Top of Information shown
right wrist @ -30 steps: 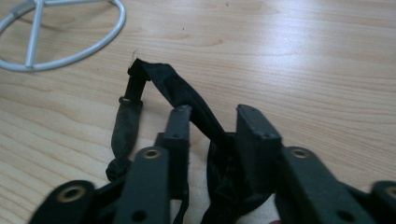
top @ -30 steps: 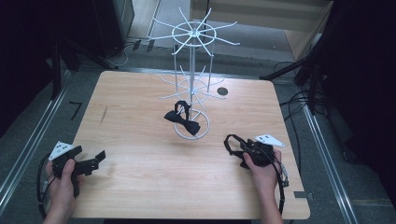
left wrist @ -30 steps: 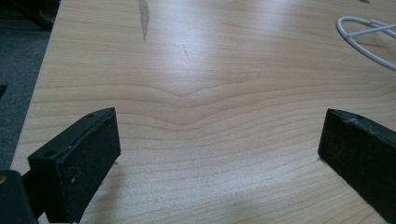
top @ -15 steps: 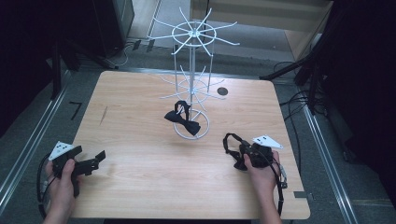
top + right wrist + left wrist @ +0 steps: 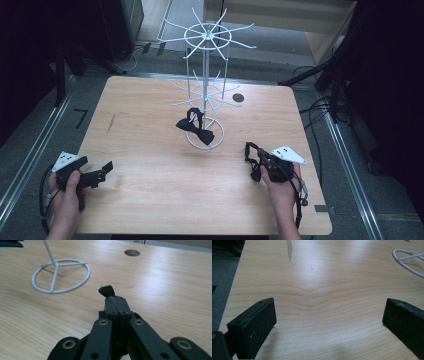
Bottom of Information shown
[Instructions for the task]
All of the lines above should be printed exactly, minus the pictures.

[Reply]
right wrist @ -30 steps: 
top @ -30 steps: 
left wrist @ -30 steps: 
top @ -15 steps: 
top + right wrist + left wrist @ +0 steps: 

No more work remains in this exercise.